What you are asked to do
Only the pictures are to be omitted; everything else in the listing must be reproduced exactly.

Collected material
:::

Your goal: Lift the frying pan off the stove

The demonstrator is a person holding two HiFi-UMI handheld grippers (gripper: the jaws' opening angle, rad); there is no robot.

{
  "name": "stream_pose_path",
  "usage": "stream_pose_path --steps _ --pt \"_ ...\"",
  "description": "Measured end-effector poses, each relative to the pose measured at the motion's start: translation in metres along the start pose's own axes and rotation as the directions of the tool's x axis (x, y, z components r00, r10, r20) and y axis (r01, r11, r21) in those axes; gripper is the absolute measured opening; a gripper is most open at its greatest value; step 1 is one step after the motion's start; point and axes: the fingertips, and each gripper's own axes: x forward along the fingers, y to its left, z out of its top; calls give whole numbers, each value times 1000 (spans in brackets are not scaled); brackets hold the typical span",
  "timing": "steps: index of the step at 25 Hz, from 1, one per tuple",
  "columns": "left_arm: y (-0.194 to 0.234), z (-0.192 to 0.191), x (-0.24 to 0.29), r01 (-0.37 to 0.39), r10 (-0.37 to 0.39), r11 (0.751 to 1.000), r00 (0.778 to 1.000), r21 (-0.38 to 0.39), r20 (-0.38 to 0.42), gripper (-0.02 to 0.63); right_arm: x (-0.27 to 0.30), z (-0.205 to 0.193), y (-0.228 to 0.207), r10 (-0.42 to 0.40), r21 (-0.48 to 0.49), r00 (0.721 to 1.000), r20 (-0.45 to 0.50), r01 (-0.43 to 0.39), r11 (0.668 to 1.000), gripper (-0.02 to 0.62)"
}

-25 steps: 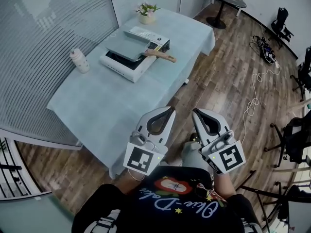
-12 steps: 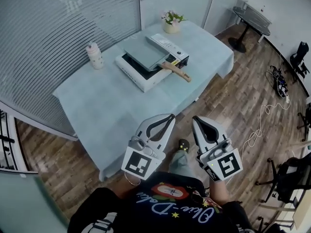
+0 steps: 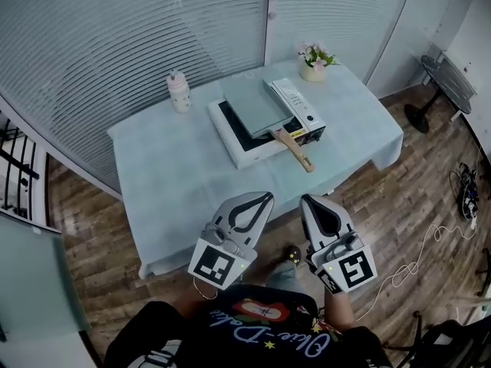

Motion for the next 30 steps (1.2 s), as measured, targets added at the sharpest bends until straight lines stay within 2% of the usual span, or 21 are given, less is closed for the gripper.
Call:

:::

Result of this exercise
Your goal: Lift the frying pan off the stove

The demonstrator is a person holding two HiFi-UMI handheld grippers (gripper: the jaws' opening angle, rad); there is no robot.

{
  "name": "stream_pose_path",
  "usage": "stream_pose_path --steps _ --pt \"_ ...\"",
  "description": "Measured end-effector poses, each relative to the pose measured at the motion's start: translation in metres along the start pose's own axes and rotation as the directions of the tool's x axis (x, y, z components r00, r10, r20) and y axis (r01, r11, r21) in those axes; gripper is the absolute measured opening; a gripper is most open at its greatest value; step 1 is one step after the motion's start; point and axes: the fingertips, and each gripper's own axes: x forward along the fingers, y to its left, z out of its top; calls give whole numbers, each value times 1000 (spans in brackets are not scaled); brackets hold the typical span",
  "timing": "steps: index of the step at 25 Hz, from 1, one per tuple",
  "columns": "left_arm: y (-0.194 to 0.234), z (-0.192 to 0.191), x (-0.24 to 0.29), r01 (-0.37 to 0.39), r10 (-0.37 to 0.39), r11 (0.751 to 1.000), r00 (0.778 to 1.000), r21 (-0.38 to 0.39), r20 (-0.38 to 0.42), gripper (-0.02 to 0.63); right_arm: x (-0.27 to 0.30), z (-0.205 to 0.193), y (-0.228 to 0.207), r10 (-0.42 to 0.40), r21 (-0.48 to 0.49), r00 (0.721 to 1.000), r20 (-0.45 to 0.50), r01 (-0.43 to 0.39), r11 (0.668 to 1.000), gripper (-0.02 to 0.62)"
}

-25 steps: 
-12 steps: 
+0 steps: 

Motion for the next 30 steps (1.2 s), as measured, targets added at the sharpest bends until straight lines stay within 2% of the usual span, or 21 are given, less is closed for the gripper.
Call:

This finishes the exercise.